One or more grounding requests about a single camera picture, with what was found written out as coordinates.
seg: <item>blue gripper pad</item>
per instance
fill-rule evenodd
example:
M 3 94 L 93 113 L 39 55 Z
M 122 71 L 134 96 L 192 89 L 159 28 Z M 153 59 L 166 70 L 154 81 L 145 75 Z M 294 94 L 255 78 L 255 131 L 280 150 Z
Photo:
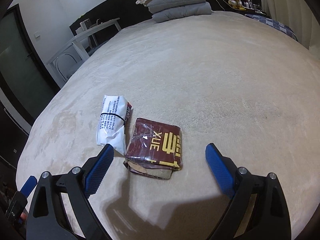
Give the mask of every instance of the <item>blue gripper pad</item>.
M 38 182 L 34 176 L 30 176 L 29 179 L 25 182 L 20 192 L 28 198 L 33 189 L 37 186 Z
M 93 195 L 97 192 L 107 170 L 109 169 L 113 161 L 113 147 L 109 145 L 99 153 L 98 160 L 85 177 L 84 182 L 84 195 L 86 198 L 89 198 L 90 195 Z
M 232 199 L 235 194 L 235 191 L 233 189 L 233 176 L 230 174 L 220 156 L 223 157 L 215 150 L 215 148 L 211 144 L 207 145 L 205 149 L 205 158 L 207 160 L 207 163 L 209 164 L 210 169 L 216 177 L 222 193 Z

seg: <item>plastic wrap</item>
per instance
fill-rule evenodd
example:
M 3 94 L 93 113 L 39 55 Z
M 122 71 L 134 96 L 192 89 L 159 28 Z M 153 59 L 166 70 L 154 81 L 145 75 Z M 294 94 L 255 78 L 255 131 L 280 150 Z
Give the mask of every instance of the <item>plastic wrap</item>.
M 169 179 L 182 168 L 180 128 L 138 118 L 125 158 L 134 173 Z

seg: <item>door handle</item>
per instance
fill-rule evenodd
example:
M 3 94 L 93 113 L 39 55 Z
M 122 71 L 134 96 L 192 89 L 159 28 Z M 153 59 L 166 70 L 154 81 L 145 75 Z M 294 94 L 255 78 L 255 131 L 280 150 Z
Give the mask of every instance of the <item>door handle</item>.
M 26 60 L 33 54 L 33 52 L 30 52 L 26 58 Z

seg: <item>curtain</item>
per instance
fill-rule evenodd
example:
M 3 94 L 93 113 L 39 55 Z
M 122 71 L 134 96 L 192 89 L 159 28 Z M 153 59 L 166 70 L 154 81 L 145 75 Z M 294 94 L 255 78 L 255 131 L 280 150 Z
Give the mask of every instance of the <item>curtain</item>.
M 288 25 L 299 43 L 320 59 L 320 25 L 304 0 L 261 0 L 262 10 Z

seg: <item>teddy bear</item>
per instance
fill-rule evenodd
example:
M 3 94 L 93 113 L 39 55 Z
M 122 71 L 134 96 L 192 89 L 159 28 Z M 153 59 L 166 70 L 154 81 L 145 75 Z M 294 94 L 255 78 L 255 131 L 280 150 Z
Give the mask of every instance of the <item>teddy bear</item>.
M 234 9 L 244 8 L 240 0 L 229 0 L 228 4 Z

=-=-=-=-=

Write the records out again exactly; none of the pictures belong in the copy.

One or more grounding requests about a single camera picture, with what was found written out as coordinates.
seg: <item>blue gripper pad</item>
per instance
fill-rule evenodd
example:
M 3 94 L 93 113 L 39 55 Z
M 122 71 L 134 96 L 192 89 L 159 28 Z M 153 59 L 166 70 L 154 81 L 145 75 Z M 294 94 L 255 78 L 255 131 L 280 150 Z
Photo:
Give the mask of every instance of the <item>blue gripper pad</item>.
M 38 182 L 34 176 L 30 176 L 29 179 L 25 182 L 20 192 L 28 198 L 33 189 L 37 186 Z
M 93 195 L 97 192 L 107 170 L 109 169 L 113 161 L 113 147 L 109 145 L 99 153 L 98 160 L 85 177 L 84 182 L 84 195 L 86 198 L 89 198 L 90 195 Z
M 232 199 L 235 194 L 235 191 L 233 189 L 233 176 L 230 174 L 220 156 L 223 157 L 215 150 L 215 148 L 211 144 L 207 145 L 205 149 L 205 158 L 207 160 L 207 163 L 209 164 L 210 169 L 216 177 L 222 193 Z

seg: <item>plastic wrap</item>
per instance
fill-rule evenodd
example:
M 3 94 L 93 113 L 39 55 Z
M 122 71 L 134 96 L 192 89 L 159 28 Z M 153 59 L 166 70 L 154 81 L 145 75 Z M 294 94 L 255 78 L 255 131 L 280 150 Z
Give the mask of every instance of the <item>plastic wrap</item>.
M 169 179 L 182 168 L 180 128 L 138 118 L 125 158 L 134 173 Z

seg: <item>door handle</item>
per instance
fill-rule evenodd
example:
M 3 94 L 93 113 L 39 55 Z
M 122 71 L 134 96 L 192 89 L 159 28 Z M 153 59 L 166 70 L 154 81 L 145 75 Z M 294 94 L 255 78 L 255 131 L 280 150 Z
Give the mask of every instance of the <item>door handle</item>.
M 26 60 L 33 54 L 33 52 L 30 52 L 26 58 Z

seg: <item>curtain</item>
per instance
fill-rule evenodd
example:
M 3 94 L 93 113 L 39 55 Z
M 122 71 L 134 96 L 192 89 L 159 28 Z M 153 59 L 166 70 L 154 81 L 145 75 Z M 294 94 L 255 78 L 255 131 L 280 150 Z
Give the mask of every instance of the <item>curtain</item>.
M 288 25 L 299 43 L 320 59 L 320 25 L 304 0 L 261 0 L 262 10 Z

seg: <item>teddy bear</item>
per instance
fill-rule evenodd
example:
M 3 94 L 93 113 L 39 55 Z
M 122 71 L 134 96 L 192 89 L 159 28 Z M 153 59 L 166 70 L 154 81 L 145 75 Z M 294 94 L 255 78 L 255 131 L 280 150 Z
Give the mask of every instance of the <item>teddy bear</item>.
M 234 9 L 244 8 L 240 0 L 229 0 L 228 4 Z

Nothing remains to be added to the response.